On Oct. 14, the Centers for Medicare and Medicaid Services ("CMS") issued a final rule implementing the Merit-Based Incentive Payment System ("MIPS") and Advanced Alternative Payment Models ("APMs") incentive payment provisions of the Medicare Access and CHIP Reauthorization Act of 2015 ("MACRA"), which are collectively referred to as the Quality Payment Program. MACRA permanently repealed CMS’ sustainable growth rate formula, which was used to calculate the physician fee schedule, and replaced it with the MIPS and APMs.
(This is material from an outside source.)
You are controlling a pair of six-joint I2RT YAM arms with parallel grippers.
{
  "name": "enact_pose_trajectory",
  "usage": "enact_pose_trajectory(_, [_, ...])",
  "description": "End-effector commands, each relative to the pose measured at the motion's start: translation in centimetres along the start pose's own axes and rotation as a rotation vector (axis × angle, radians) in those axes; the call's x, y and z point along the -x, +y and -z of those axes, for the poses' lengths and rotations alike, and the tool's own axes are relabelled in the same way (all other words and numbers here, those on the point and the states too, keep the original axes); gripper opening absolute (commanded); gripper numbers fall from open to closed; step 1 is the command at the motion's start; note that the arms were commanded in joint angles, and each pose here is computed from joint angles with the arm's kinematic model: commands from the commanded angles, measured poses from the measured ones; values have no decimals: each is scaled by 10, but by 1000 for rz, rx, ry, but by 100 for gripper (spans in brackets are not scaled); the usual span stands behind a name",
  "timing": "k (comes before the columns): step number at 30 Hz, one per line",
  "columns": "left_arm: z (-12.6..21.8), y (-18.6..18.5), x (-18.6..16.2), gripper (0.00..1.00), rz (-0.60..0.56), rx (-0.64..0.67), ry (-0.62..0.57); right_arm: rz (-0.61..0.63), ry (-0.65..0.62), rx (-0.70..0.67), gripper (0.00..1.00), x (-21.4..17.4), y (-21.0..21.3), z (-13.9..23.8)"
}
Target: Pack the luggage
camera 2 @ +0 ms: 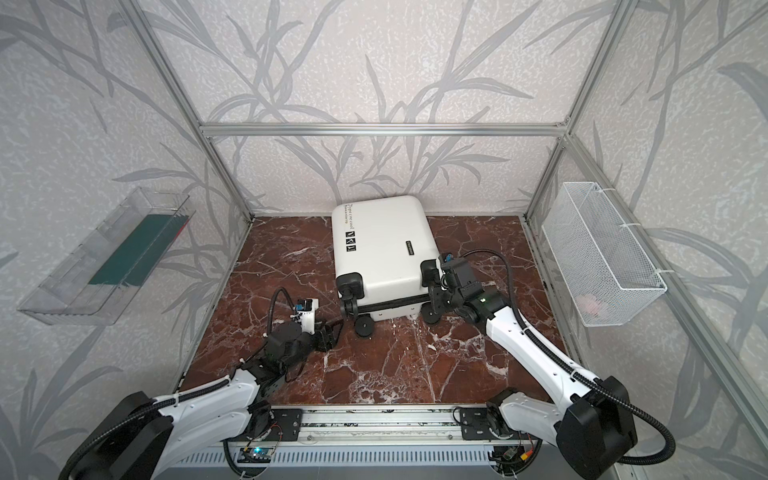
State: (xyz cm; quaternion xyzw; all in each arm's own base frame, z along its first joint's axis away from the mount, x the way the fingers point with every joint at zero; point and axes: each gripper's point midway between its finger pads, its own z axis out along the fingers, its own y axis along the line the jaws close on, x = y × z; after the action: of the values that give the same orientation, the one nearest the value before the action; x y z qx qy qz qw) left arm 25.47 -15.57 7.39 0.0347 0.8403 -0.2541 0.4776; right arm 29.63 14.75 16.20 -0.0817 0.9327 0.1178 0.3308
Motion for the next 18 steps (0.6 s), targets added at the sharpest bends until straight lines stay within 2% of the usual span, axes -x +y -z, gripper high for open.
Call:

According to CMS, the Quality Payment Program has three goals:

  • Supporting care improvement by focusing on better patient outcomes, decreased provider burden and preservation of independent clinical practice.
  • Promoting the adoption of APMs that align incentives across stakeholders.
  • Advancing existing efforts of delivery system reform, including insuring a smooth transition to a new system that promotes high-quality, efficient care through unification of CMS legacy programs.

Providers must choose to participate in either an APM or the MIPS program. APMs are payment approaches that provide added incentives to deliver high-quality and cost-efficient care and can apply to a specific clinical condition, care episode or population, while the MIPS consolidates components of three existing CMS programs: Physician Quality Reporting System, the Physician Value-based Payment Modifier and the EHR Incentive Program.

Merit-Based Incentive Payment System

The MIPS applies to eligible providers (physicians, physician assistants, nurse practitioners, clinical nurse specialists and certified registered nurse anesthetists) who bill Medicare Part B more than $30,000 per year or provide care to at least 100 Medicare patients per year. Providers may be exempt if 2017 is their first year participating in Medicare Part B.

Providers will be allowed to pick their pace of participation for the first performance period in the Quality Payment Program that begins on Jan. 1, 2017. Data collected during 2017 will result in payment adjustments beginning in January 2019. Because 2017 is the transition year when CMS and providers will build reporting capabilities and gain experience with the Quality Payment Program, the Final Rule allows providers to choose their course of participation in 2017 from one of four options for the MIPS program.

  • Voluntary non-participation, which would result in an automatic 4% negative payment adjustment.
  • Submission of data on one measure in the quality performance category, one measure in the improvement activities category or reporting the required measures of the advancing care information performance category. This submission would result in a neutral payment adjustment.
  • Submission of data for a full 90-day period — specifically, reporting more than one quality measure, more than one improvement activity or more than the required measures in advancing care information performance category. Such submission would lead to a neutral or small positive payment adjustment.
  • Full participation, which requires submission of data on each of the aforementioned MIPS performance categories for a minimum period of 90 days (data submission for all of 2017 is not required but would help increase the positive payment adjustment).
    • For full MIPS participation, providers must submit the following:
      • Quality - providers must report at least six quality measures or one specialty-specific or subspecialty-specific measure set.
      • Improvement Activities - providers can engage in up to four activities.
      • Advancing Care Information - providers must report on five required measures.

Any MIPS payment adjustments will apply starting in 2019. The maximum adjustment in 2019 will be 4% of a provider’s base rate of Medicare Part B payments, increasing to 9% by 2022.

Advanced Alternative Payment Models

APMs must meet the following requirements:

  • The APM must require participants to use certified electronic health record technology.
  • The APM must provide for payment for covered professional services based on quality measures comparable to those in the quality performance category under the MIPS.
  • The APM must either require that the participating entities bear more than nominal risk or be a Medical Home Model.

In 2017, CMS anticipates that the models set forth below will be recognized APMs under the Quality Payment Program. CMS will publish a final list of APMs for 2017 prior to the end of this year.

  • Comprehensive End Stage Renal Disease Care - Two-Sided Risk
  • Comprehensive Primary Care Plus
  • Medicare Next Generation ACO Model
  • Medicare Shared Savings Program - Track 2
  • Medicare Shared Savings Program - Track 3

Participation in an APM will allow providers to earn a lump sum incentive payment equal to 5% of the provider’s Medicare Part B payments each year from 2019-2024 and avoid the MIPS reporting requirements and payment adjustments.

As 2017 nears, eligible providers should focus their attention on picking a mode of participation in the Quality Payment Program and determining the range of reporting that they would like to undertake, as failure to participate in an APM or report any measures under the MIPS for 2017 will result in a 4% negative payment adjustment for 2019. Participating providers can start collecting data between Jan. 1 and Oct. 2, 2017, and must submit such data to CMS by March 31, 2018.